The basis for the fire damage definition is discussed in SECY 306/306B dated March 7, 1986.

The clarification was provided in Generic Letter 86-10 because licensees were not including fire suppression damage as fire damage. This clarification was needed to ensure that licensees were considering fire suppression damage as fire damage. There is NO mention of manual actions as an acceptable alternative in either the generic letter or in the SECY letter which provided background for the generic letter.

WHAT SHOULD AN INSPECTOR LOOK FOR WHEN REVIEWING MANUAL ACTIONS (MAs)

Listed below is a list of suggested questions the inspector may wish to ask the licensee. Please note that this is NOT and all inclusive list. Also note that not all may be licensing basis requirements but may be needed for risk determination if a finding exists.

Was the MA previously approved by the staff? Refer to specific approval in the licensing basis.

Is the MA a manual valve operation or switch manipulation to prevent maloperation, or to achieve SSD, or is the MA done in response to a maloperation (spurious actuation)? Is it a REQUIRED circuit or an ASSOCIATED circuit?

RG 1.189 notes that manual operation of valves, switches, and circuit breakers is allowed to operate equipment and isolate systems that are normally manually operated. In order, to perform some system lineups, not all control was provided in the control room. The guidance allows manual operation for SSD where the normal operation of the components was achieved normally by manual operation.

7 Several issues should be reviewed by the inspector for all MAs questioned. Some of these are deterministic performance criteria and will need to be evaluated by the inspector, while others are information that may be required by a risk analyst to perform a risk evaluation. These include:

How can the licensee DETECT that a mal-operation occurred? (NOTE: Most licensees read the guidance in IN 84-09 and protected ONLY those circuits specified in 84-09.). Annunciators, indicating lights, pressure gages, and flow indicators are among those instruments typically not protected and thus should not be credited.

How can the licensee DEFEAT the mal-operation prior to unrecoverable conditions occurring?

How many MAs are required to accomplish SSD?

How many locations have MAs required?
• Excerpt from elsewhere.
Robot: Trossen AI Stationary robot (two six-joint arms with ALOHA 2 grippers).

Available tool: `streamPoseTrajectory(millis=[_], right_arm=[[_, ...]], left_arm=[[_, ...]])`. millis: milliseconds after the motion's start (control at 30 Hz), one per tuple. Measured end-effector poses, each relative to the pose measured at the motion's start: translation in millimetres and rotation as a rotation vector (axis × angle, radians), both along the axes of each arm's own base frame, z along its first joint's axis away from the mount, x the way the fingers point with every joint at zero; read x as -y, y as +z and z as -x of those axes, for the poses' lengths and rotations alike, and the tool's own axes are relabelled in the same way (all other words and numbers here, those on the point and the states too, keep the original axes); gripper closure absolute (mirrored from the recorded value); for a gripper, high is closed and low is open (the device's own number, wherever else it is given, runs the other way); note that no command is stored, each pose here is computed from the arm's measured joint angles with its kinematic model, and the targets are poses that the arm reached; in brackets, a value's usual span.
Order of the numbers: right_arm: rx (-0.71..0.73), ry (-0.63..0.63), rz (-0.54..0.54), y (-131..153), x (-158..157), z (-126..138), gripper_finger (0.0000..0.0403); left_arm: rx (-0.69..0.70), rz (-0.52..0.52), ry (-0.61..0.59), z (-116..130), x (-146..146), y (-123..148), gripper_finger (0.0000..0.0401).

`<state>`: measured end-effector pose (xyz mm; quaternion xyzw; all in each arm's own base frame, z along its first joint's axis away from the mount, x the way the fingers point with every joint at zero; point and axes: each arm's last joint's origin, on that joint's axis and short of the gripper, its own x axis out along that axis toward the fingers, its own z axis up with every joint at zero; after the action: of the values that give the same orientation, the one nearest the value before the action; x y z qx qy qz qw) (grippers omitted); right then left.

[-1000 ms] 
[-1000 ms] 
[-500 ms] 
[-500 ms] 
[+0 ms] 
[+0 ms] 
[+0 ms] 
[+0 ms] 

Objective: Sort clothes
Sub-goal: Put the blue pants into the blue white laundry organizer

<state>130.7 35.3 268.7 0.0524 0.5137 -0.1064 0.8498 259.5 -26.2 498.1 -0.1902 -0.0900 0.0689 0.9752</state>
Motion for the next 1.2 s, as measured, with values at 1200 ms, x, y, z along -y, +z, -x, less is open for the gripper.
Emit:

If coordination is required then communications capability must be considered.

How complex are the MAs? Are special tools and training required? Are the tools dedicated and placed in a nearby location? Is the training adequate and current?

Are the MAs in the fire affected area or in an area that may be affected by smoke, toxic combustion products, or hot gas?

If normal lighting can be lost due to the fire, is emergency lighting provided?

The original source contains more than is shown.